In March 2019, Snyder confirmed his original cut existed, and stated that it was up to Warner Bros. to release it. In November, an insider claimed that Warner Bros. was unlikely to release Snyder's version of Justice League in theaters, calling it a "pipe dream". In December, Snyder posted a photo in his Vero account, which showed boxes with tapes labeled "Z.S. J.L Director's cut", and with the caption "Is it real? Does it exist? Of course it does." Snyder officially confirmed in May 2020 that his cut of Justice League will be released for HBO Max service in 2021. The cut cost $70+ million to complete the special effects, musical score, and editing. Some of the film's original cast, including Affleck, Fisher, and Miller (remotely), returned to help complete the project, which also included limited additional filming. Jared Leto, Amy Adams, and J. K. Simmons appeared in the cut as the Joker, Lois Lane, and James Gordon, respectively. As a result of the new cut, the original theatrical cut is referred to by fans as the "Whedon Cut" or "Josstice League", referring to the film's replacement director Joss Whedon. Despite being far better received than the theatrical version, Snyder stated that his cut would not be made canon to the DCEU, with Warner Bros. still considering the 2017 cut to be the official version.

==Future==
A sequel was originally scheduled to be released in June 2019 but was subsequently delayed to accommodate the release for The Batman (2022). By March 2017, producer Charles Roven said that Zack Snyder would direct the film and in October J. K. Simmons stated that the studio was working on the script of the sequel, alongside The Batman. Shortly after the release of Justice League, Henry Cavill said that he was under contract with Warner Bros. to play Superman for one more film. In December, it was revealed that there were "no immediate plans" for Zack Snyder to direct any future DC films, being relegated to an executive producer position instead. This came after a reshuffling of film production staff at Warner Bros. due to the film's mixed critical reception and disappointing financial performance. By 2019, Warner Bros. had prioritized solo films over the project.
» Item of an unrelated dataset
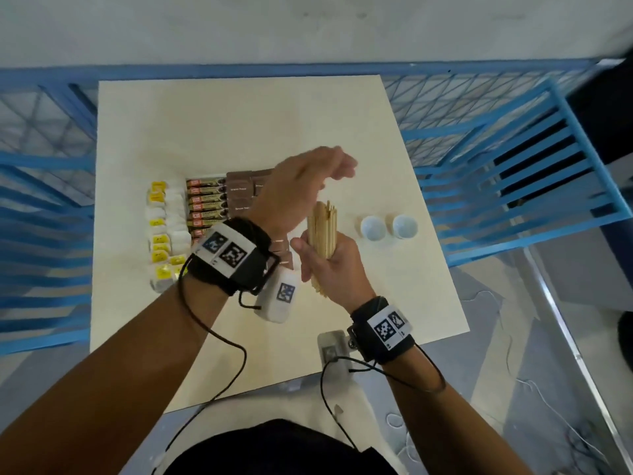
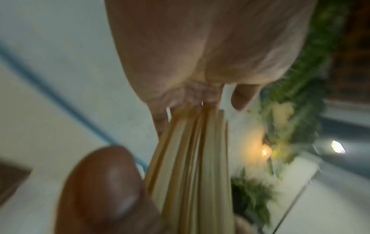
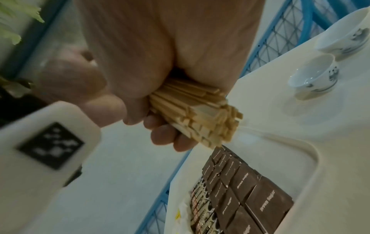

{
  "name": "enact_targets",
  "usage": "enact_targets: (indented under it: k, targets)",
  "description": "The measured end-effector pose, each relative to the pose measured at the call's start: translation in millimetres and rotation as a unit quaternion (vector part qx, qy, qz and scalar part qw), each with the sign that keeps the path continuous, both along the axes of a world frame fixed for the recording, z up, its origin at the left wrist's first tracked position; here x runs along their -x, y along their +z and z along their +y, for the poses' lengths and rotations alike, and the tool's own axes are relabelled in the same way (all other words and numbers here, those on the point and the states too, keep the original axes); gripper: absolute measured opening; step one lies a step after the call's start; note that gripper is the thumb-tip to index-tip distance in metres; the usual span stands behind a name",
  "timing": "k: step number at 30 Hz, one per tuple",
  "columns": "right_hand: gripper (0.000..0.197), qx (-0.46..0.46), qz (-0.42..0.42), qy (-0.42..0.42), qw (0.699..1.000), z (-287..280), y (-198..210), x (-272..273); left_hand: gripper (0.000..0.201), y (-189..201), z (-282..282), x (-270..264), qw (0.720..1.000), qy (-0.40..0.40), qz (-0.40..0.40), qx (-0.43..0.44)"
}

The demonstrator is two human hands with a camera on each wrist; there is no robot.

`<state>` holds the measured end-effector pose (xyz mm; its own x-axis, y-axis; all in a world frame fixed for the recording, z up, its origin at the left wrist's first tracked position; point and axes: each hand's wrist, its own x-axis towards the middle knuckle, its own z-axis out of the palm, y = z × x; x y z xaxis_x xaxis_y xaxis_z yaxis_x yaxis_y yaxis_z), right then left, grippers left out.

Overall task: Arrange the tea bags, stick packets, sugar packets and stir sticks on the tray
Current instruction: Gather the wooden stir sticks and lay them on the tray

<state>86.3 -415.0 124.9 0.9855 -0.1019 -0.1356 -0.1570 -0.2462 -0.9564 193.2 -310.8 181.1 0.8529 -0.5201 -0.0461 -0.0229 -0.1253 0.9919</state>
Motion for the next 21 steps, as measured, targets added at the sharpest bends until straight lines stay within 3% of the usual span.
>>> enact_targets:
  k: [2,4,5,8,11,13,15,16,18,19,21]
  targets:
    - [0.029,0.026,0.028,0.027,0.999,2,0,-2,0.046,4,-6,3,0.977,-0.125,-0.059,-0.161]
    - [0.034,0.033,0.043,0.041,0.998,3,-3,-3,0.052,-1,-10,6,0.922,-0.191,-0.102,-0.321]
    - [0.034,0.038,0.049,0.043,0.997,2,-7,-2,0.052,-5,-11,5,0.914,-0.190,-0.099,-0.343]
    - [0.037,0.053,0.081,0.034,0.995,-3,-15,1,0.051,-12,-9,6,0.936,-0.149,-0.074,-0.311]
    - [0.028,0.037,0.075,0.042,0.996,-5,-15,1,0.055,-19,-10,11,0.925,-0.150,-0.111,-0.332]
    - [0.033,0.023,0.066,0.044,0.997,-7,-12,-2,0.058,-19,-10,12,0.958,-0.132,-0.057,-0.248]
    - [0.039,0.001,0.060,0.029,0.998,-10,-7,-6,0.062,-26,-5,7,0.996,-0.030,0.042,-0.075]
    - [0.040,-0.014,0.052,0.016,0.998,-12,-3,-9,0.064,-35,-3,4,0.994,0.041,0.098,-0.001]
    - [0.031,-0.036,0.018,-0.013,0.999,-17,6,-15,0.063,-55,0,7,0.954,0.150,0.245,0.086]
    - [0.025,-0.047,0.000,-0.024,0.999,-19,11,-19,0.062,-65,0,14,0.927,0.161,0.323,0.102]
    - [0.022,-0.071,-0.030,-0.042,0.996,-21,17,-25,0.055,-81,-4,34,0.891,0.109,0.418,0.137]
In 2019, after previously declining an offer to direct the first film, Wonder Woman director Patty Jenkins noted she was open to directing a Justice League sequel.

Though Snyder's cut of Justice League has been described by DC Films executives as "a storytelling cul-de-sac" with no sequels planned, Snyder stated that he would be willing to return to direct the sequels if the studio offered him the chance. In January 2021, Ray Fisher (who had a fallout with Joss Whedon, Geoff Johns, Jon Berg and former DC Films president Walter Hamada) stated that he would only be willing to reprise his role as Cyborg in a future DCEU film if Justice League Part Two were to be made by Snyder. However, shortly after the "Snyder Cut" was released, Warner Bros. CEO Ann Sarnoff said in March that there were no current plans in place for Snyder to return as a director/writer for future DCEU films suggesting a direct sequel to his version of Justice League remained unlikely. Later in August, DC Films producer Charles Roven stated that a Justice League sequel was still possible, though it would be several years away. A sequel was once again under consideration while De Luca and Abdy were in charge of DC Films (later renamed DC Studios), before James Gunn and Peter Safran took over in 2022. In October 2023, Variety reported that no actors from Zack Snyder's DCEU films would reprise their roles in the DC Universe (DCU).

In a July 2025 Wall Street Journal article, it was reported that Gunn and Safran eventually planned to make a new Justice League film set in the DCU.